No terceiro e quarto versos, lemos: “A impulso dos deuses por muito tempo nos mares e em terras vagou sob as iras de Juno”. Aqui o poeta reforça a proposição “varão”, comparando as dificuldades de Eneias ao navegar desde Troia até a Itália enfrentando as iras de Juno com as dificuldades de Odisseu ao navegar desde Troia até Ítaca enfrentando as iras de Netuno.

No quinto verso, “guerras sem fim sustentou para as bases lançar da Cidade”, reforça a proposição “armas” ao referir-se as guerras enfrentadas pelo herói, uma referência também à Ilíada. A “Cidade”, neste caso, pode apresentar mais de um sentido: (1) referindo-se a Lavínio, fundada por Eneias, (2) as bases da cidade espiritual fundadora do povo romano e a (3) fundação de Alba Longa pelos descendentes de Eneias, onde nasceria Rômulo e Remo. O tema central, no caso da “Eneida”, é a fundação de uma cidade espiritual – ou seja, a história espiritual que originou o povo romano.

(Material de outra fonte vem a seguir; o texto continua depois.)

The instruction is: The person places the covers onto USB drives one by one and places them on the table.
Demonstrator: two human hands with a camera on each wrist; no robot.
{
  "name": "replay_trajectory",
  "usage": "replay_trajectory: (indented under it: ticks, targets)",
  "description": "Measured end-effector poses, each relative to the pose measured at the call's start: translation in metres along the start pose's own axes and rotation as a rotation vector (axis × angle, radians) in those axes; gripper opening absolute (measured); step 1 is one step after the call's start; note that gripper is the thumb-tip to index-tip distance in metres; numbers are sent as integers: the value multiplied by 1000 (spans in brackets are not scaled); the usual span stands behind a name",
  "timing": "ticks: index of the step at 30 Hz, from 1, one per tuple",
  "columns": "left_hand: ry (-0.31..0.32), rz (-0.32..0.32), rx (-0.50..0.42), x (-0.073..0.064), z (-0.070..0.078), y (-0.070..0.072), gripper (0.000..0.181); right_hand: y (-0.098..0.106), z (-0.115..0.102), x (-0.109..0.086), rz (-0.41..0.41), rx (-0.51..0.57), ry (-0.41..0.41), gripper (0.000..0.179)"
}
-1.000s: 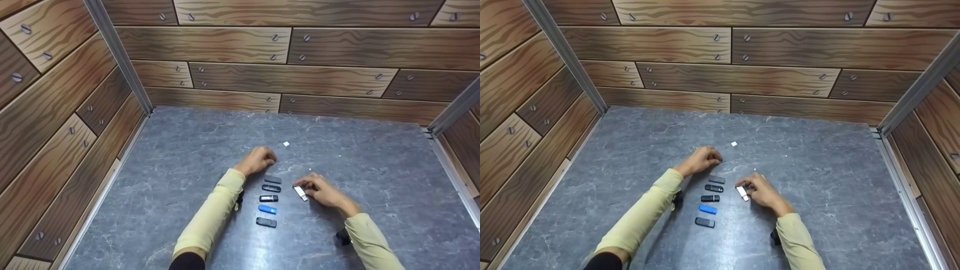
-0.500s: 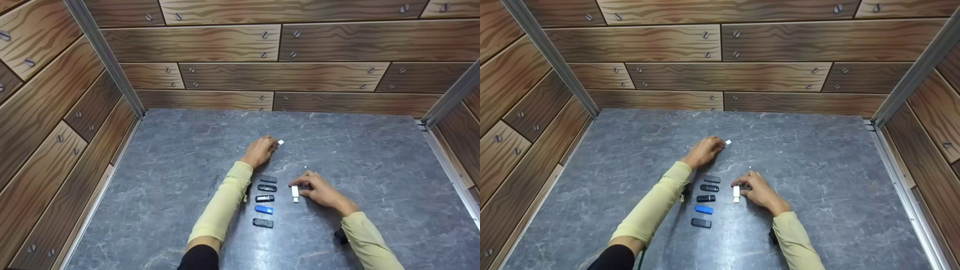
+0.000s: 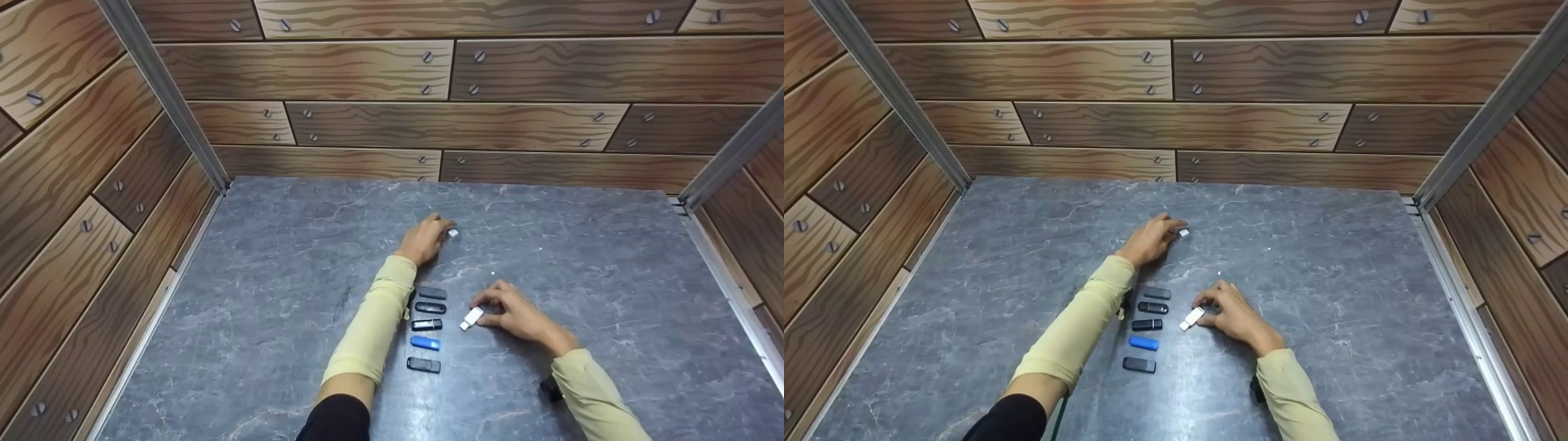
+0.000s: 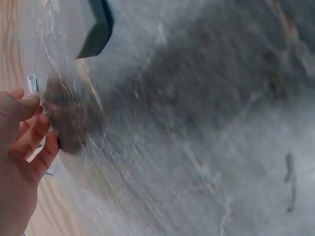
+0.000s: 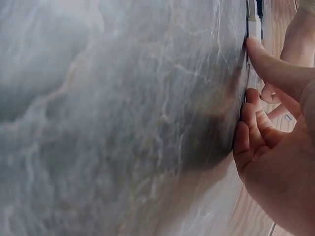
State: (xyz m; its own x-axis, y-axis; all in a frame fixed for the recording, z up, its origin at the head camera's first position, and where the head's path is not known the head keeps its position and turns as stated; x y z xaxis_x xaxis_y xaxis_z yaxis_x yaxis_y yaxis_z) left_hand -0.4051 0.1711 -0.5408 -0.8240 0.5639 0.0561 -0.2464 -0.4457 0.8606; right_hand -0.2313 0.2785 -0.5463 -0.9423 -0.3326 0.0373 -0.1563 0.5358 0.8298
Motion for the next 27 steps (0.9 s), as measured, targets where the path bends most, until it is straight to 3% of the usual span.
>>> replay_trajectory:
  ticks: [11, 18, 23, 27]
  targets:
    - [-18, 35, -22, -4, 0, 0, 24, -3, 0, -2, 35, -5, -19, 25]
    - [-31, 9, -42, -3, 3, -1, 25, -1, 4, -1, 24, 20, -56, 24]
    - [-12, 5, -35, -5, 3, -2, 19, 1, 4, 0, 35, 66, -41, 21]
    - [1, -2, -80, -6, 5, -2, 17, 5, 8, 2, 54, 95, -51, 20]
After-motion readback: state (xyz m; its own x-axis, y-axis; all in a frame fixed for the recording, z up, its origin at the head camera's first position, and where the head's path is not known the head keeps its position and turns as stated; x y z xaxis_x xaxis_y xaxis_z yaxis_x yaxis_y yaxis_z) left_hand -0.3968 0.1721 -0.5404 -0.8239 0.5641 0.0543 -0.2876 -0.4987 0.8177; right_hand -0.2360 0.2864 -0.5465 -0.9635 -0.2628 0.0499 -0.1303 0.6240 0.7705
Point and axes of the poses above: each hand's wrist, its own x-axis towards the middle knuckle, its own y-axis out of the back of the hand, z = x × y, the point moved 10 cm from there along x, towards the middle knuckle, and after that the axes turned 11 degrees about -x, right-handed, at the moved point
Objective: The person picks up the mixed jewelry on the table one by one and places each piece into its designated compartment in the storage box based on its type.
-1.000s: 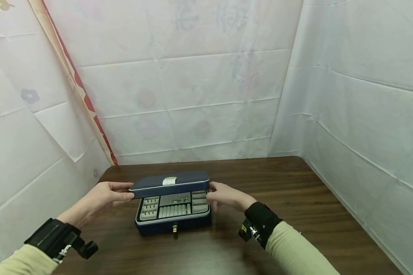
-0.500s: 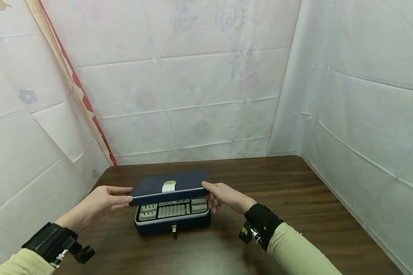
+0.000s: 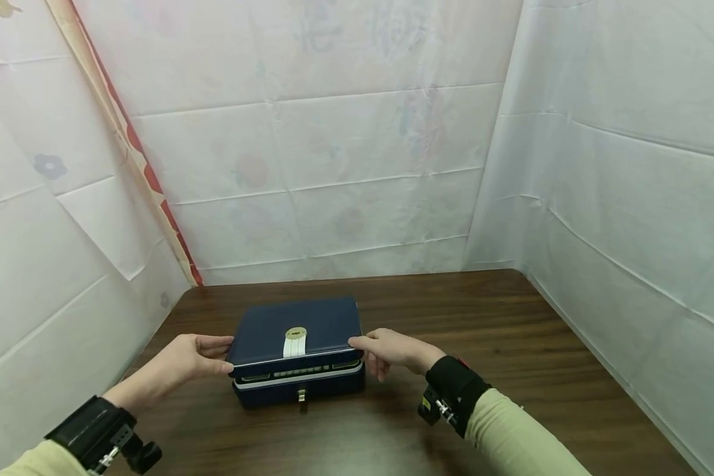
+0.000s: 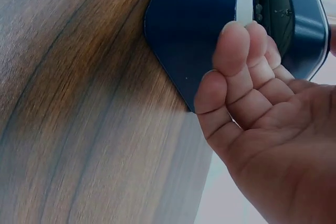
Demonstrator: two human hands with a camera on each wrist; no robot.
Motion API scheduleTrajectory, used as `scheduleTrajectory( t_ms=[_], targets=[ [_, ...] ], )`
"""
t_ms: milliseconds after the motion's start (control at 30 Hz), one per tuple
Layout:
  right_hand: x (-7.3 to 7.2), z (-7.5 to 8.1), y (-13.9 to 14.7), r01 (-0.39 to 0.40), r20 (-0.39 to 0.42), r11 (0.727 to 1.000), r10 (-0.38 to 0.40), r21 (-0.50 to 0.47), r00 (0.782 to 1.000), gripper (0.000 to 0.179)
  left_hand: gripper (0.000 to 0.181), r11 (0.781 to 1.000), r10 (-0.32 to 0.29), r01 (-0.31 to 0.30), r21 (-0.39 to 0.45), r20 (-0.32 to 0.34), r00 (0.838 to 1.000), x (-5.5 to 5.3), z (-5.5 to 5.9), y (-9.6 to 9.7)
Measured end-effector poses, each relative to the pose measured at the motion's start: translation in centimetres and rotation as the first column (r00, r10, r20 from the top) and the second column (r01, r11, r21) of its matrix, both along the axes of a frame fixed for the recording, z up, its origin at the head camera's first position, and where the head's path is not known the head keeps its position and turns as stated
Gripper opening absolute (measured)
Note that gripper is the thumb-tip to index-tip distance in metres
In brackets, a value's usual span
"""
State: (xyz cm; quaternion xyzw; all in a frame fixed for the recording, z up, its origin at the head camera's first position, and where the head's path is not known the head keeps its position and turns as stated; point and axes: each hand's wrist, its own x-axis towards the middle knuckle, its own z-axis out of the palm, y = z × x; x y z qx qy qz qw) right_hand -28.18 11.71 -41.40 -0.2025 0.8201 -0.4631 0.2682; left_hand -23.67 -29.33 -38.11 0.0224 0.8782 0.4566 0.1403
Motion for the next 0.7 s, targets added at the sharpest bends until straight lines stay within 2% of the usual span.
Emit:
scheduleTrajectory(
  t_ms=[200,367,700],
  targets=[
    [0.1,-0.2,-0.1,-0.017,-0.012,0.999,0.018,0.051,1.0,0.059,0.086,1.0,0.002,-0.002,-0.017,0.004,1.0,0.2,-0.3,0.5],
    [0.3,-0.4,-0.1,-0.022,-0.037,0.995,0.025,0.1,0.999,0.059,0.087,0.998,-0.017,0.016,-0.06,-0.025,1.0,0.5,-0.9,0.6],
    [0.3,-0.3,0.1,-0.048,-0.096,0.982,0.066,0.183,0.993,0.061,0.087,0.998,-0.008,0.005,-0.066,-0.052,0.999,0.8,-1.6,0.9]
  ],
)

No sexto e sétimo versos, “e ao Lácio os deuses trazer – o começo da gente latina, dos pais albanos primevos e os muros de Roma altanados” – os deuses que Eneias traria em sua viagem até o Lácio, seriam os deuses dos lares, aqueles que auxiliariam ao herói a fundar uma nova “Troia”, neste caso, a Itália. Os “pais albanos primevos”, refere-se aos habitantes primitivos de Alba Longa.

Do oitavo ao décimo primeiro verso, o vate usa o recurso estilístico de “Invocação” as musas. Quem seriam as musas? Filhas de Júpiter e Memória, divindades a quem os poetas pediam auxílio para cantar algo maior que a própria capacidade humana.

As expressões “deidade agravada” e “rainha dos deuses” fazem referência a Juno que, irada por não ter sido escolhida por Páris como a “mais bela das deusas”, grande vingança dirigiu aos troianos. Em “guerreiro tão religioso”, em que o adjetivo é empregado no sentido de “piedoso”, o poeta revela a principal característica moral de Eneias. Mesmo quando um herói enfrenta as iras de um deus, sendo ele piedoso, só por esse motivo os deuses já deveriam aplacar sua ira. Mas, apesar da piedade de Eneias, Juno ainda obstava a vida do nobre herói. Na literatura da Antiguidade, a virtude da piedade era muito rara em um herói. Estudiosos cristãos dos primeiros séculos viam na Eneida um prenúncio das virtudes do Cristianismo, advento que se ocorreria apenas duas décadas após o falecimento de Virgílio.

Enfim, com esta análise reconhecemos no proêmio da “Eneida” as características de uma obra de literatura clássica, no qual o poeta exibe sua absorção da literatura precedente. Quanto à influência posterior, a história nos confirma que a obra de Virgílio foi de grande inspiração para autores como Santo Agostinho, Dante e Camões, tornando-a digna de ser qualificada como um autêntico “clássico”.